Towards Efficient Key-Value Cache Management for Prefix Prefilling in LLM Inference
Yue Zhu, Hao Yu, Chen Wang, Zhuoran Liu, Eun Kyung Lee
TL;DR
Prefix prefill for KVC in LLM inference imposes significant metadata and memory pressures as input length grows, impacting time-to-first-token ($TTFT$) and throughput. The paper employs trace-driven analysis of real-world LLM-serving workloads and benchmarks Redis, CHIME, and Sherman to characterize KVC access patterns, revealing high block reuse, a mix of sequential and random accesses, and latency gaps in traditional KV stores. The findings expose a mismatch between current metadata management approaches and prefix-prefill requirements, motivating a metadata-centric redesign. The authors outline ongoing work on a hierarchical KVC caching system with a reuse-optimized metadata cache, workload-aware indexing, and hotness-aware data placement to enable low-latency, scalable long-context inference.
Abstract
The increasing adoption of large language models (LLMs) with extended context windows necessitates efficient Key-Value Cache (KVC) management to optimize inference performance. Inference workloads like Retrieval-Augmented Generation (RAG) and agents exhibit high cache reusability, making efficient caching critical to reducing redundancy and improving speed.
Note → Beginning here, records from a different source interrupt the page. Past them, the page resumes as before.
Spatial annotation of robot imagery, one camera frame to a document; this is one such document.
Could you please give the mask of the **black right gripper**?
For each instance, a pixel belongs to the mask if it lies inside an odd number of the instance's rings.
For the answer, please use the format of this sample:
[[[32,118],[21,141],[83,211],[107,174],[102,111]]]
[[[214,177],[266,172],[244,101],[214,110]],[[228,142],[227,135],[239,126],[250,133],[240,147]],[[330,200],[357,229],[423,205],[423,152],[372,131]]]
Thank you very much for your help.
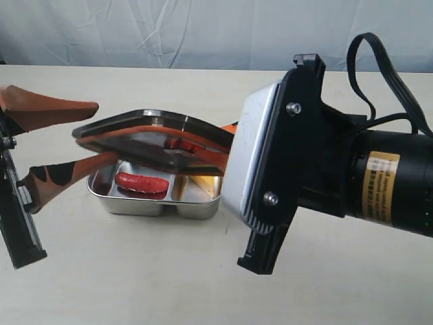
[[[367,118],[325,104],[325,62],[298,54],[271,104],[265,138],[253,173],[246,225],[251,233],[238,265],[272,274],[296,210],[300,207],[343,217],[352,131]],[[235,134],[238,122],[221,129]]]

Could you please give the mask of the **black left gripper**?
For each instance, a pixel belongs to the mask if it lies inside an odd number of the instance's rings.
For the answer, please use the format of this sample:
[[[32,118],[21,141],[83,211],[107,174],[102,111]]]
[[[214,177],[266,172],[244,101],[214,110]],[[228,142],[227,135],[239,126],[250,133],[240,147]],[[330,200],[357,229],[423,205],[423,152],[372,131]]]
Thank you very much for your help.
[[[22,185],[11,155],[16,147],[14,135],[83,121],[98,109],[96,102],[49,97],[15,85],[1,88],[1,234],[15,269],[47,256],[30,213],[38,213],[82,178],[116,163],[117,154],[104,152],[67,163],[31,167]]]

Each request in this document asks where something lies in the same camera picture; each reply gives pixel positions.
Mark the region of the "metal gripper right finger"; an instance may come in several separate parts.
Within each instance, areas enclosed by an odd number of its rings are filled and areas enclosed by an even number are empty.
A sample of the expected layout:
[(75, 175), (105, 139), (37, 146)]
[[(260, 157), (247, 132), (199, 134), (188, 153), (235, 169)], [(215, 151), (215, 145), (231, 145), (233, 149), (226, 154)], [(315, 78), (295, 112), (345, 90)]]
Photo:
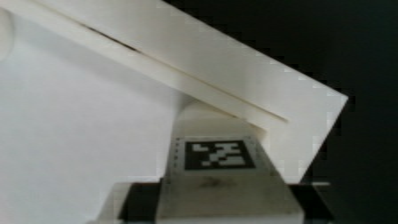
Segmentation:
[(336, 216), (323, 197), (329, 188), (329, 183), (290, 184), (290, 190), (304, 209), (304, 224), (334, 224)]

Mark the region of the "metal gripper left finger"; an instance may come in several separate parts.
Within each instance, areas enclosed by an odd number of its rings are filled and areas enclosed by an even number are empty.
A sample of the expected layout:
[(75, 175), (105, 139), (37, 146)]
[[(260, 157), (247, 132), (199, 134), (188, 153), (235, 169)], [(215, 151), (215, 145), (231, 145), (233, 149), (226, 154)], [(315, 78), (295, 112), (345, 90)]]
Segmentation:
[(87, 224), (156, 224), (162, 180), (114, 184), (98, 218)]

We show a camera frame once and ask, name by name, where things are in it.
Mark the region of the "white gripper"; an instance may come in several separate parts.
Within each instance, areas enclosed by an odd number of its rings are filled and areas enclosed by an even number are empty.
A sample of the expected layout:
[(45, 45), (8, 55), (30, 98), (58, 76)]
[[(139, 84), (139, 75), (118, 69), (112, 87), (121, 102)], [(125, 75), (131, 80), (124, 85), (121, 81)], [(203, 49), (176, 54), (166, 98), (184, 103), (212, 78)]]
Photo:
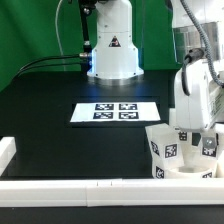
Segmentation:
[[(174, 81), (177, 126), (188, 132), (207, 131), (221, 120), (224, 112), (224, 88), (212, 80), (204, 60), (198, 60), (186, 68), (189, 95), (183, 91), (181, 74), (182, 71), (179, 70)], [(216, 134), (213, 131), (203, 133), (202, 144), (206, 149), (215, 149)]]

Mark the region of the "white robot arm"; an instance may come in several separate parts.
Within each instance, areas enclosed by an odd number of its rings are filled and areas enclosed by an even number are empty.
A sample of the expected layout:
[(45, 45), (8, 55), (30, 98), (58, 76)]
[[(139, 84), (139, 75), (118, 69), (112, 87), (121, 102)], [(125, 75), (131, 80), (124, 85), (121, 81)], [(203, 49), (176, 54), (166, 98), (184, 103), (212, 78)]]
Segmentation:
[[(224, 0), (170, 0), (175, 57), (182, 64), (174, 80), (177, 126), (201, 135), (213, 149), (211, 129), (224, 113)], [(91, 80), (125, 83), (143, 74), (132, 41), (129, 0), (97, 0), (97, 44)]]
We analyze real-world KVC access patterns using publicly available traces and evaluate commercial key-value stores like Redis and state-of-the-art RDMA-based systems (CHIME [1] and Sherman [2]) for KVC metadata management. Our work demonstrates the lack of tailored storage solution for KVC prefilling, underscores the need for an efficient distributed caching system with optimized metadata management for LLM workloads, and provides insights into designing improved KVC management systems for scalable, low-latency inference.